> **What the exercise asks**
Keeping every character intact, repeat the whole listing.

> **Data provided**

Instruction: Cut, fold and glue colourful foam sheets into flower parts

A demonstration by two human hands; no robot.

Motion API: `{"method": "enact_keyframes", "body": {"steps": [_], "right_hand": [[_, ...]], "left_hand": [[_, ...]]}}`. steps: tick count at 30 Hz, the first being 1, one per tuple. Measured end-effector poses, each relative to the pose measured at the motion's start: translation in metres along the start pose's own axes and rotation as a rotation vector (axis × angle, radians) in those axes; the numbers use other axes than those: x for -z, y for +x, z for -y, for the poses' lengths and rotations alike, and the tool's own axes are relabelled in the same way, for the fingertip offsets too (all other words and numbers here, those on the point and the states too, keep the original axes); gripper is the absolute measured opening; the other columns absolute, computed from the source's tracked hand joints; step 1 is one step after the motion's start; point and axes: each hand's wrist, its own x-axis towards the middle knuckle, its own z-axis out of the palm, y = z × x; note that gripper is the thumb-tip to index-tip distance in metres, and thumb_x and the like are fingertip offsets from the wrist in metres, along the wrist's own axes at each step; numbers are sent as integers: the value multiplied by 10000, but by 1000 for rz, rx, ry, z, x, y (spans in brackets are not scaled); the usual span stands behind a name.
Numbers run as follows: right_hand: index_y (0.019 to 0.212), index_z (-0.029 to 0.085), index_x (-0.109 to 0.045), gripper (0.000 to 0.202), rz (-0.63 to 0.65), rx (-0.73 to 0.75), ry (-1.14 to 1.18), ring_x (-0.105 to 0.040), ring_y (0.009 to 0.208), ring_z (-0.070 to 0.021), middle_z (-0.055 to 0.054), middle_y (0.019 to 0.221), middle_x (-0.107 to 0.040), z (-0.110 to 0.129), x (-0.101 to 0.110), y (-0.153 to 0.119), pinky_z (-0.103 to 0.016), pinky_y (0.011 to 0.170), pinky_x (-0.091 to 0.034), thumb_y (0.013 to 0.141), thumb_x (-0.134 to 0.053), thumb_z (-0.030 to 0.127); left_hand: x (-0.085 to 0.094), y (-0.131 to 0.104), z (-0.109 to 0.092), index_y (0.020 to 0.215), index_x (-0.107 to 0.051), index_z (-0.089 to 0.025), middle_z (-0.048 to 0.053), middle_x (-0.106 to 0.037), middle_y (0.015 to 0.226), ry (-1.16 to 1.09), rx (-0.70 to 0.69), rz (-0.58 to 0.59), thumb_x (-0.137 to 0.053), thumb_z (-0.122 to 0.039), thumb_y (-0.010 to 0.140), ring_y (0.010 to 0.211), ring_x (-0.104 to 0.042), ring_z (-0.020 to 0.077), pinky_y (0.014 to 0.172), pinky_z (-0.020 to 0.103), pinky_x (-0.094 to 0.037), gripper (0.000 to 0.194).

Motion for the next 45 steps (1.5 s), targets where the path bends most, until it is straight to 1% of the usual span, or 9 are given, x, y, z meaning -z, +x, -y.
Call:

> **Expected output**
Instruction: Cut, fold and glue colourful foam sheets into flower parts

A demonstration by two human hands; no robot.

Motion API: `{"method": "enact_keyframes", "body": {"steps": [_], "right_hand": [[_, ...]], "left_hand": [[_, ...]]}}`. steps: tick count at 30 Hz, the first being 1, one per tuple. Measured end-effector poses, each relative to the pose measured at the motion's start: translation in metres along the start pose's own axes and rotation as a rotation vector (axis × angle, radians) in those axes; the numbers use other axes than those: x for -z, y for +x, z for -y, for the poses' lengths and rotations alike, and the tool's own axes are relabelled in the same way, for the fingertip offsets too (all other words and numbers here, those on the point and the states too, keep the original axes); gripper is the absolute measured opening; the other columns absolute, computed from the source's tracked hand joints; step 1 is one step after the motion's start; point and axes: each hand's wrist, its own x-axis towards the middle knuckle, its own z-axis out of the palm, y = z × x; note that gripper is the thumb-tip to index-tip distance in metres, and thumb_x and the like are fingertip offsets from the wrist in metres, along the wrist's own axes at each step; numbers are sent as integers: the value multiplied by 10000, but by 1000 for rz, rx, ry, z, x, y (spans in brackets are not scaled); the usual span stands behind a name.
Numbers run as follows: right_hand: index_y (0.019 to 0.212), index_z (-0.029 to 0.085), index_x (-0.109 to 0.045), gripper (0.000 to 0.202), rz (-0.63 to 0.65), rx (-0.73 to 0.75), ry (-1.14 to 1.18), ring_x (-0.105 to 0.040), ring_y (0.009 to 0.208), ring_z (-0.070 to 0.021), middle_z (-0.055 to 0.054), middle_y (0.019 to 0.221), middle_x (-0.107 to 0.040), z (-0.110 to 0.129), x (-0.101 to 0.110), y (-0.153 to 0.119), pinky_z (-0.103 to 0.016), pinky_y (0.011 to 0.170), pinky_x (-0.091 to 0.034), thumb_y (0.013 to 0.141), thumb_x (-0.134 to 0.053), thumb_z (-0.030 to 0.127); left_hand: x (-0.085 to 0.094), y (-0.131 to 0.104), z (-0.109 to 0.092), index_y (0.020 to 0.215), index_x (-0.107 to 0.051), index_z (-0.089 to 0.025), middle_z (-0.048 to 0.053), middle_x (-0.106 to 0.037), middle_y (0.015 to 0.226), ry (-1.16 to 1.09), rx (-0.70 to 0.69), rz (-0.58 to 0.59), thumb_x (-0.137 to 0.053), thumb_z (-0.122 to 0.039), thumb_y (-0.010 to 0.140), ring_y (0.010 to 0.211), ring_x (-0.104 to 0.042), ring_z (-0.020 to 0.077), pinky_y (0.014 to 0.172), pinky_z (-0.020 to 0.103), pinky_x (-0.094 to 0.037), gripper (0.000 to 0.194).

Motion for the next 45 steps (1.5 s), targets where the path bends most, until it is straight to 1% of the usual span, or 9 are given, x, y, z meaning -z, +x, -y.
Call:

That makes the output complete.